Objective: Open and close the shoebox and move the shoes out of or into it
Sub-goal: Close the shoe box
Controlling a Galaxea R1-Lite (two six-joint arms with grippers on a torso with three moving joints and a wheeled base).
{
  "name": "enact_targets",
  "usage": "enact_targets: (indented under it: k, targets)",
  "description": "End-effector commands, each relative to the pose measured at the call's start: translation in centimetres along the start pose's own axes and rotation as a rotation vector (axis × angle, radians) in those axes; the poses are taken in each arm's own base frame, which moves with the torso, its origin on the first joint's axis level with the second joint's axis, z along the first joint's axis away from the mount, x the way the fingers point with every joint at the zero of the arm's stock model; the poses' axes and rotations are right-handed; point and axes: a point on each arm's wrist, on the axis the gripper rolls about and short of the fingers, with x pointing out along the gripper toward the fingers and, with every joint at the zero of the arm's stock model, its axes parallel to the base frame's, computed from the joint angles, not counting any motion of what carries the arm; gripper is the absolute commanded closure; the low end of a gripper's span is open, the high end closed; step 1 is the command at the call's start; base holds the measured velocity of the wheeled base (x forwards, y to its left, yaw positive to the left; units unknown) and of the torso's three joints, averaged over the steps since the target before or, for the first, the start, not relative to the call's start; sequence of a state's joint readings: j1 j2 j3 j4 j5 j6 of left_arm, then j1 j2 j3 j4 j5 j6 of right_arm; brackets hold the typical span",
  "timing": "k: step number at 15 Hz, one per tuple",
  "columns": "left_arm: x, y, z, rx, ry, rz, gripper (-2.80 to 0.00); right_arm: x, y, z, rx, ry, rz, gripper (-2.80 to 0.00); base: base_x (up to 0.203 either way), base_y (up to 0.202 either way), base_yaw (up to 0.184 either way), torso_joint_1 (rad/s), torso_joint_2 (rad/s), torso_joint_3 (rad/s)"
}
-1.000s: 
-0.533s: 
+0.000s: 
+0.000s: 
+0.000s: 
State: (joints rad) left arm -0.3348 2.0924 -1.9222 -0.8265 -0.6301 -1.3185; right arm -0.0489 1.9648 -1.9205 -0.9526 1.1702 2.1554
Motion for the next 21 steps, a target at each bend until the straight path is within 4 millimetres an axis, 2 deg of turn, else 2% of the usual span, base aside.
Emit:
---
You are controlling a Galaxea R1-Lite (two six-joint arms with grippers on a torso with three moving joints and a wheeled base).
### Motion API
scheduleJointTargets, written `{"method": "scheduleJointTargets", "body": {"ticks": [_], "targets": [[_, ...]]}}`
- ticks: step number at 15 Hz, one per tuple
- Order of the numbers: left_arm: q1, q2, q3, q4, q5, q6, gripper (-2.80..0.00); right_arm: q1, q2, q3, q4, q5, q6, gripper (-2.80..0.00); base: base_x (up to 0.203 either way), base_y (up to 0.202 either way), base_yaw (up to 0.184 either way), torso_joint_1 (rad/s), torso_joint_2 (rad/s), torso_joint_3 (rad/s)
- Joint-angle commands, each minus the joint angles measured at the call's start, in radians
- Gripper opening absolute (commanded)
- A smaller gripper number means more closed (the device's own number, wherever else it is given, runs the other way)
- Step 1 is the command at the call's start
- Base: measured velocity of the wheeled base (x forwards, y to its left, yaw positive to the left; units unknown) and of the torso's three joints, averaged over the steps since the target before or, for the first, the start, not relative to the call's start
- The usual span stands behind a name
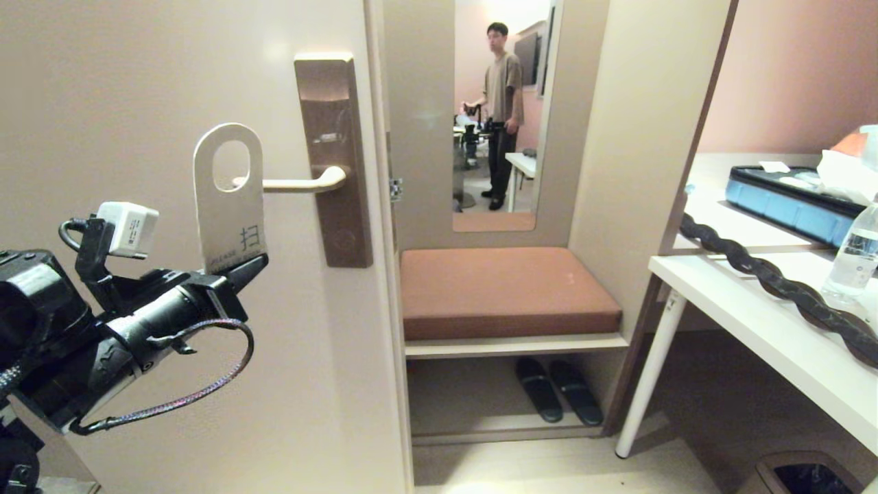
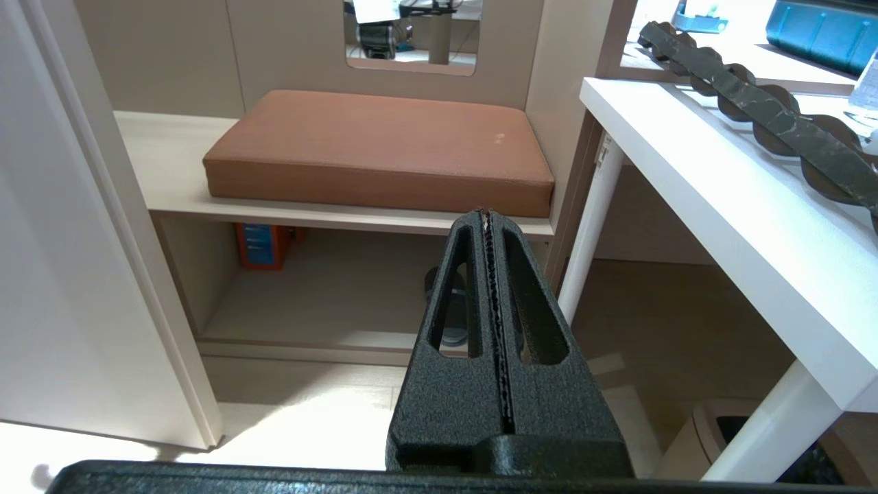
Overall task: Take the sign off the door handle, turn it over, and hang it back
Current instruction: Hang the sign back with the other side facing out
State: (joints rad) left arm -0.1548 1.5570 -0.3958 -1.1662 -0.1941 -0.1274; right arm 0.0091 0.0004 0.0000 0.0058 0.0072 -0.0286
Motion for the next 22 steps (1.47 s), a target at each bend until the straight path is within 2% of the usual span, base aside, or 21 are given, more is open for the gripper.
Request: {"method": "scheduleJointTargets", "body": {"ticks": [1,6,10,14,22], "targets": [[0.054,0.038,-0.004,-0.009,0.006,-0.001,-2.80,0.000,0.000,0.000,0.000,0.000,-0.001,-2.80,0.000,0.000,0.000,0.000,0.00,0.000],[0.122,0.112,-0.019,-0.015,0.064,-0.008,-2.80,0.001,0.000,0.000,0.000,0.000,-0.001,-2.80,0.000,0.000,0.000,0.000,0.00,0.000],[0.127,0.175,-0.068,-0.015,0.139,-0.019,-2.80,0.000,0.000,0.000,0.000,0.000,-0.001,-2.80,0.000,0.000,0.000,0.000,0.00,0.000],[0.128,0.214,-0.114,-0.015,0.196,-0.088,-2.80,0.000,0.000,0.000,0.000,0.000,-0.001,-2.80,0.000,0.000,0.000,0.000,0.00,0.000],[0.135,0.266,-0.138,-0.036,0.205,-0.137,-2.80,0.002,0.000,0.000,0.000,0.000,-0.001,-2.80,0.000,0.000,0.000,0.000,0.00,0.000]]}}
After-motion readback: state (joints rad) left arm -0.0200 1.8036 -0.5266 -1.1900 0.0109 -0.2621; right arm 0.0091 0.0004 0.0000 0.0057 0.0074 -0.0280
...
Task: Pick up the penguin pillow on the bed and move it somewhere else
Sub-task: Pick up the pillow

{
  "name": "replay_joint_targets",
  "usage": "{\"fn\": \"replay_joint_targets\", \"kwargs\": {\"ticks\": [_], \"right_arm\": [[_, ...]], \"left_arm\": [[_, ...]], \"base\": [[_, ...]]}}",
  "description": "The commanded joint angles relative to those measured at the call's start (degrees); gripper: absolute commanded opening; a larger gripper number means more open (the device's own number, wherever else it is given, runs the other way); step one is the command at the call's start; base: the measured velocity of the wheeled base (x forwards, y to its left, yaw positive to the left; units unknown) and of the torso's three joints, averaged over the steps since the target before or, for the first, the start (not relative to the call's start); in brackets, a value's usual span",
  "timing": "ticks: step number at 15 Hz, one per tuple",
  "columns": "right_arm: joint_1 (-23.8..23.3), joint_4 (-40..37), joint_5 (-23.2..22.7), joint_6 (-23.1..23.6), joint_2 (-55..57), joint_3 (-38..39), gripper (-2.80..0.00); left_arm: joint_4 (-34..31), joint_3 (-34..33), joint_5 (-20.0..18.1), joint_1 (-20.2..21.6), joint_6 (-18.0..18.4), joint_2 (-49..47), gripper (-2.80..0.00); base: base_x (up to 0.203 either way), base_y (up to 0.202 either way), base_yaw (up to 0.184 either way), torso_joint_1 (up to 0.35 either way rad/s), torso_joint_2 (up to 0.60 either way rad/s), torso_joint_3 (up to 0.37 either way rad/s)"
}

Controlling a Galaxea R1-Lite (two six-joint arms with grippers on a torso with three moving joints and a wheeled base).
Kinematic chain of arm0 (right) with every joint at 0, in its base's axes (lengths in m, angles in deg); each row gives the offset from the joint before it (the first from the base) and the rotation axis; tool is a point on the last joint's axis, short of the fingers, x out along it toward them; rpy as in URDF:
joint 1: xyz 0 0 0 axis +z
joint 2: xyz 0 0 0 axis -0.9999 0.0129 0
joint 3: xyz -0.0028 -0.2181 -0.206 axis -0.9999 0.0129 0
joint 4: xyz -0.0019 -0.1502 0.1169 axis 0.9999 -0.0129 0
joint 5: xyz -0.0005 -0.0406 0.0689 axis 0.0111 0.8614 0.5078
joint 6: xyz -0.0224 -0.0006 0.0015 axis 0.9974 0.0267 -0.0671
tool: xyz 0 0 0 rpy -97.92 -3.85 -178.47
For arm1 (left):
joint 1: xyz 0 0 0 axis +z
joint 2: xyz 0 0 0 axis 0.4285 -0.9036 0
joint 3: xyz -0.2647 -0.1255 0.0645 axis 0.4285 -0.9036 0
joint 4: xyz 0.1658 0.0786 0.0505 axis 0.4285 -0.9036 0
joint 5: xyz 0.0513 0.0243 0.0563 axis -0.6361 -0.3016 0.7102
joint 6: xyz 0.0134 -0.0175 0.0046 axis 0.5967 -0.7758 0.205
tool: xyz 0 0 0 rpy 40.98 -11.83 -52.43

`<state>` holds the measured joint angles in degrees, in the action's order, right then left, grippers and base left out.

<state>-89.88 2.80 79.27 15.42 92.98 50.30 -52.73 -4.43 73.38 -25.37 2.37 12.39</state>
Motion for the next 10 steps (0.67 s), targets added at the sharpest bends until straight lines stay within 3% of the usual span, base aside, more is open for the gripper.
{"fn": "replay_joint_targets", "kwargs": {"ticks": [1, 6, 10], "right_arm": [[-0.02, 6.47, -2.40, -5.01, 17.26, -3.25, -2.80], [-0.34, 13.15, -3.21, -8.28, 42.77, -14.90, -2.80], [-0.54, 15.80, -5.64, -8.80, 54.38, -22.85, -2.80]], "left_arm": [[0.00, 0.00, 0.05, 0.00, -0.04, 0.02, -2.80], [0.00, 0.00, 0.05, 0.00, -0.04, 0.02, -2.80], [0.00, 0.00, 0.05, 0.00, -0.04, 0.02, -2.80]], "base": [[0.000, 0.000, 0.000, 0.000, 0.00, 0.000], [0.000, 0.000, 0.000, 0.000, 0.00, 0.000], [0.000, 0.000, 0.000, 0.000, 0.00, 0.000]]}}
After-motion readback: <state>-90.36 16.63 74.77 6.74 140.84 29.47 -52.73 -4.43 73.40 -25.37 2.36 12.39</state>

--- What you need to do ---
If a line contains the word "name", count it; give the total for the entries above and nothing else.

--- Your response ---
3